[Start of section]

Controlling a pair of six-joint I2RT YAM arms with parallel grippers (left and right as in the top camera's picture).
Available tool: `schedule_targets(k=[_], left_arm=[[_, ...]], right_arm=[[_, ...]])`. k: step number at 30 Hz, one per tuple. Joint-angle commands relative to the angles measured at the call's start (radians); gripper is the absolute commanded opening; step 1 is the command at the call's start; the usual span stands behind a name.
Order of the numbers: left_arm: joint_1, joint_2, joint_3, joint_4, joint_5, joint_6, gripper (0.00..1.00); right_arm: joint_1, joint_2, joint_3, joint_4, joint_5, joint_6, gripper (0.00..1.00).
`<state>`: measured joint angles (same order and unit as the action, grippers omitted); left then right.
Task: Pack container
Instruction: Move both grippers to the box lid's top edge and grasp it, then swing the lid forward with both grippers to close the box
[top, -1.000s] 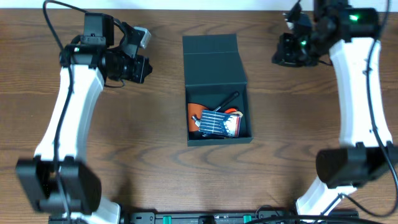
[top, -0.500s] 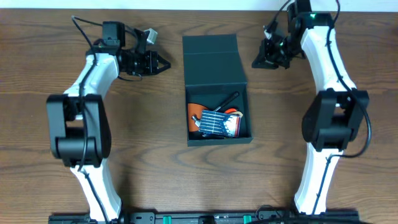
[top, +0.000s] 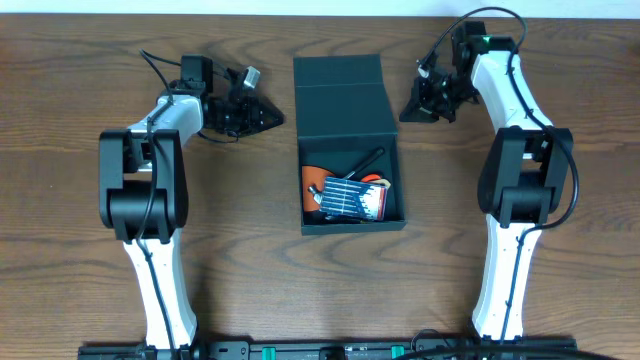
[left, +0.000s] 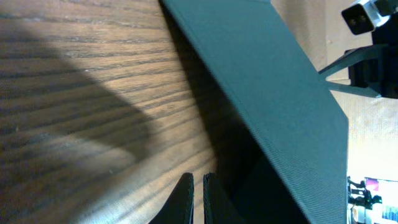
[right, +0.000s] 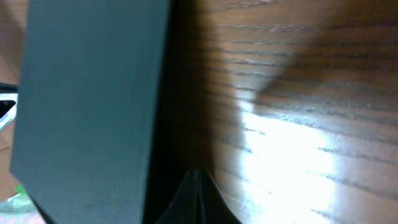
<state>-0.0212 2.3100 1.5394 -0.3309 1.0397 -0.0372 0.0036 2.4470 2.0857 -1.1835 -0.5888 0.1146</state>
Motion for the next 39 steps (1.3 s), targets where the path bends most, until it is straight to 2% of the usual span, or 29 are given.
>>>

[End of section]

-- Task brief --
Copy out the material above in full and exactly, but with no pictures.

-- Answer section --
Controlling a pair of six-joint I2RT YAM arms with parallel grippers (left and right as in the top camera's picture).
Available tool: `schedule_targets(k=[_], left_arm=[[_, ...]], right_arm=[[_, ...]])`. k: step number at 30 Hz, one per tuple. Joint-angle commands relative to the angles measured at the call's start (radians); gripper is the absolute commanded opening; step 1 is the command at the call's start; the usual span stands behind a name.
Order of the numbers: left_arm: joint_1, joint_2, joint_3, joint_4, joint_5, joint_6, gripper (0.00..1.00); right_arm: joint_1, joint_2, joint_3, joint_4, joint_5, joint_6, gripper (0.00..1.00).
`<state>`: measured joint angles (same order and unit as the action, grippers omitted); left then right.
Task: Pack container
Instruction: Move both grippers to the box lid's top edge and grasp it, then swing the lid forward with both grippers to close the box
[top, -1.000s] 
[top, -0.500s] 
[top, +0.000s] 
[left, +0.000s] 
[right, +0.000s] 
<state>-0.0212 2.3100 1.5394 -0.3309 1.0397 -0.0372 0.0036 2.4470 2.0857 -1.1835 -0.5888 0.1146</state>
Motion for the next 39 steps (1.3 s), targets where the path bends most, until it is straight to 2% of the usual span, or 29 are given.
>>>

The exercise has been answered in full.